We consider the problem of processing exact results for sliding window joins over data streams with limited memory. Existing approaches either, (a) deal with memory limitations by shedding loads, and therefore can not provide exact or even highly accurate results for sliding window joins over data streams showing time varying rate of data arrivals, or (b) suffer from large IO-overhead due to random disk flushes and disk-to-disk stages with a stream join, making the approaches inefficient to handle sliding window joins.
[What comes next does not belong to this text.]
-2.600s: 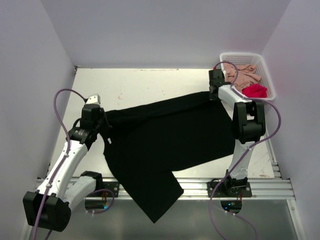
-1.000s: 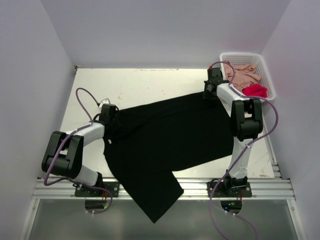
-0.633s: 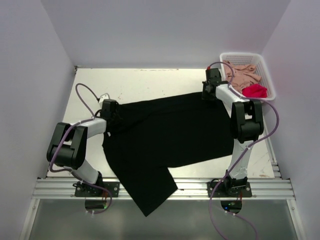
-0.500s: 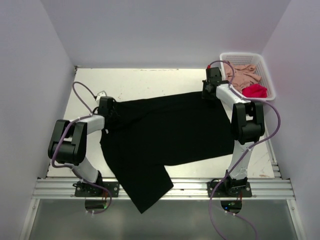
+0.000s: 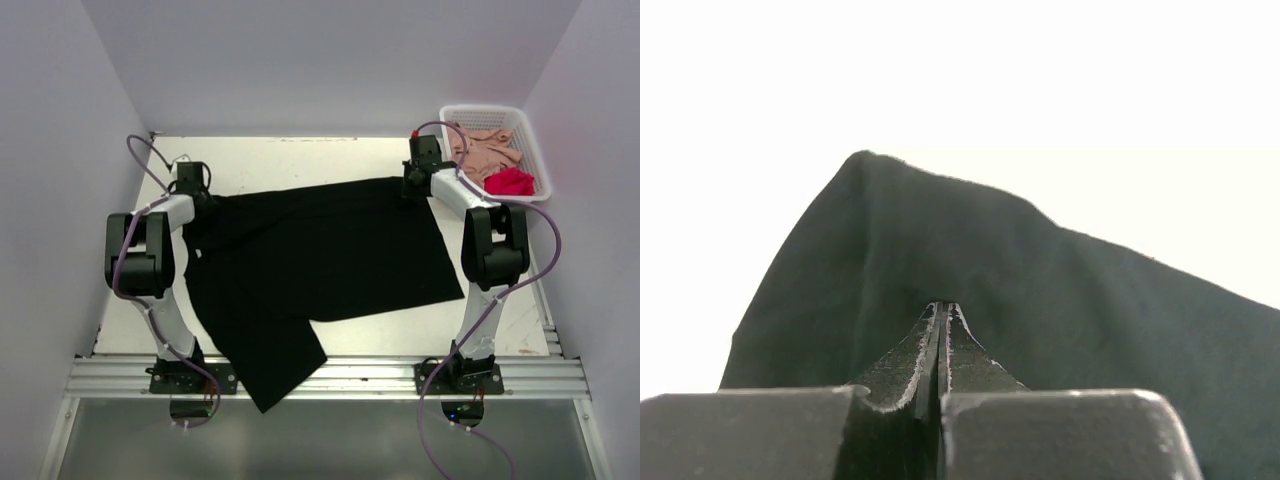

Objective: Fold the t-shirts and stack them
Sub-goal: Fold the flattened tshirt in 1/3 of the way

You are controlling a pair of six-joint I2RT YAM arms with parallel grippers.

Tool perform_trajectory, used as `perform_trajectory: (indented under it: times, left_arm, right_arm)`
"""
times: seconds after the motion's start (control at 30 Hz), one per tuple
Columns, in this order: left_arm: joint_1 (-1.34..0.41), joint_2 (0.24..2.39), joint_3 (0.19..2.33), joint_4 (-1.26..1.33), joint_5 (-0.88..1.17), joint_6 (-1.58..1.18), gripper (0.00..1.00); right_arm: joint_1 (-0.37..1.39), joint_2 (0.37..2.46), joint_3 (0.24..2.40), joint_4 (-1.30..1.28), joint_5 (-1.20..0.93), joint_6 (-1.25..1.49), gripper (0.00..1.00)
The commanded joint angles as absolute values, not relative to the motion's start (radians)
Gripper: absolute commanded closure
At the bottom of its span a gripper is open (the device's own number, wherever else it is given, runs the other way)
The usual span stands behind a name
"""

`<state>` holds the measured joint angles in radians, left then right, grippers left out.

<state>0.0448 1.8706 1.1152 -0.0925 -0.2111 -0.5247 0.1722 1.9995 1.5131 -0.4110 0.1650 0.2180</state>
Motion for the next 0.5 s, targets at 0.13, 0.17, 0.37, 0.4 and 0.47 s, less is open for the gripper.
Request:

We provide an Adaptive, Hash-partitioned Exact Window Join (AH-EWJ) algorithm incorporating disk storage as an archive. Our algorithm spills window data onto the disk on a periodic basis, and refines the output result by properly retrieving the disk resident data, and maximizes output rate by employing techniques to manage the memory blocks and by continuously adjusting the allocated memory within the stream windows. The problem of managing the window blocks in memory--similar in nature to the caching issue--captures both the temporal and frequency related properties of the stream arrivals. The algorithm adapts memory allocation both at a window level and a partition level. We provide experimental results demonstrating the performance and effectiveness of the proposed algorithm.